He said the unforgiving persistence of the man was a reminder of the burden that all the wrongfully convicted people live with. This interview happened in the mid-1960s, long before there were any organizations devoted to justice for the innocent.  In order to generate interest in helping the wrongfully convicted, the priest worked actively with organizations such as the America Civil Liberties Union, the National Association for the Advancement of Colored People, law schools, and social organizers.   He said that people who are wrongly convicted undermine all of a free society because they provide hard evidence of its failure.  He worked to find and eliminate wrongful convictions.

When DNA analysis became usable in determining guilt or innocence, a multitude of projects were formalized and made active in finding and correcting wrongful convictions and in refining the criminal justice system to prevent them.

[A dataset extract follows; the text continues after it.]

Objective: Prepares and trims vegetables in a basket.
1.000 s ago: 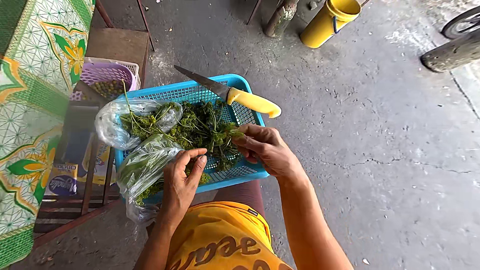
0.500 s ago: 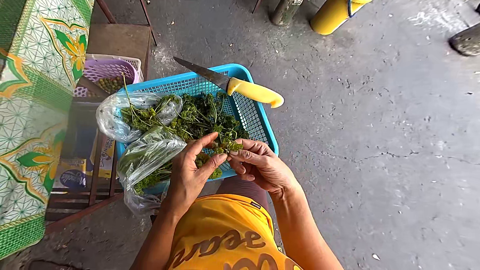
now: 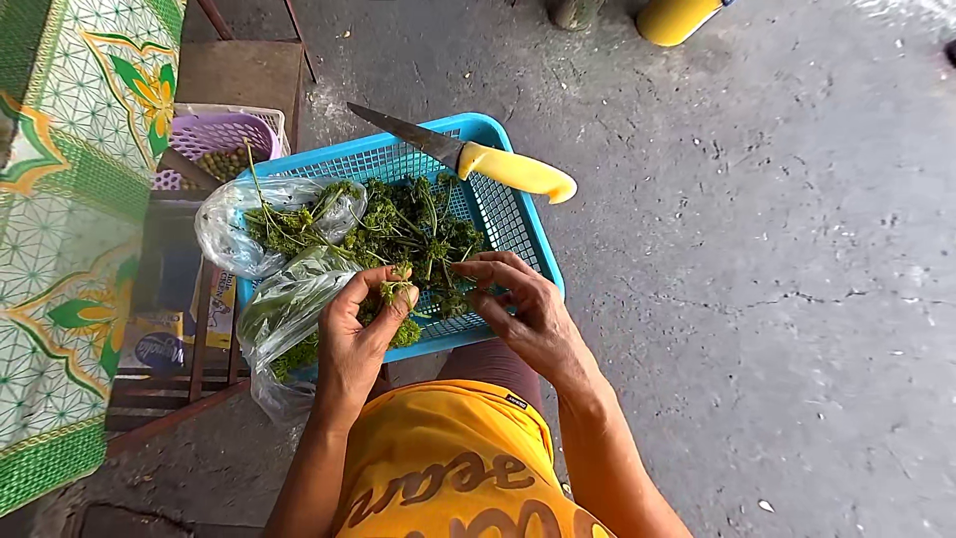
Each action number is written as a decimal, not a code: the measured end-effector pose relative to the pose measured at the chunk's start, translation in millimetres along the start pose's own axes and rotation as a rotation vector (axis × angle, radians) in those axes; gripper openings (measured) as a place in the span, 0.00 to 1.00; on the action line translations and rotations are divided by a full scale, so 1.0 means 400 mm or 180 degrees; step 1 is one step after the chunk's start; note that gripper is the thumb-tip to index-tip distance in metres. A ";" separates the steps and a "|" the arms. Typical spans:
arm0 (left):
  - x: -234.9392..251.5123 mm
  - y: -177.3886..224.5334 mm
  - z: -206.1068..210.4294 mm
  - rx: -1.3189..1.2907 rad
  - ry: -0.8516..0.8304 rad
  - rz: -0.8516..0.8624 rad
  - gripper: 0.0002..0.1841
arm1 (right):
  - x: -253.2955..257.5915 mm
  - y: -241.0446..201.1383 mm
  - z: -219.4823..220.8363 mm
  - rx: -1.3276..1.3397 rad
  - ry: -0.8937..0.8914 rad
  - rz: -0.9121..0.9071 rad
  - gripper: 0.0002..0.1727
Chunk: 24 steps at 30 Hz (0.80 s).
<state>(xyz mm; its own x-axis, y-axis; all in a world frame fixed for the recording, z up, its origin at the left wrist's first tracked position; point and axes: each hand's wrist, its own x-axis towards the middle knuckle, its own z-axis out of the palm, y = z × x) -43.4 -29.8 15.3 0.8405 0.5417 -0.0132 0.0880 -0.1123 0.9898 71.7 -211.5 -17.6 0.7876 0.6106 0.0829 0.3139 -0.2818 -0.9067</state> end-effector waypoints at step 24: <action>-0.002 0.026 -0.035 0.0290 -0.0035 0.0193 0.19 | 0.000 0.009 -0.034 0.2465 -0.0309 0.0693 0.12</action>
<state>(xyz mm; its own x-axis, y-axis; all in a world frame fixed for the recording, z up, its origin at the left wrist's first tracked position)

When the chaplain talked about people developing a nothing-to-lose mentality, he said that was a problem he found in people in ordinary life who had no associations whatever with the justice system.  He mentioned that they were the most troubling people that priests and social workers had to deal with.  They were often suicidal and they had no hope or purpose to grasp. 

Shortly after that interview one of the early mass shootings occurred.   Marine veteran Charles Whitman carried a rifle up to a building tower at the University of Texas and shot to death 15 people and wounded 31 others.  Just before that he had stabbed his wife and mother to death.  He was killed by police.  

An autopsy showed that he had a small growth on his brain, but the examiners could not see how it would have affected his behavior.  Follow-up stories revealed that Whitman had a very abusive father and had consulted a campus psychiatrist about pressures he was feeling.  In our newsroom, those of us who worked on the criminal justice series talked over what the prison chaplain had said about people who had developed a nihilistic attitude.  Whitman certainly went on his violent rampage knowing he wasn't going to come out of it alive.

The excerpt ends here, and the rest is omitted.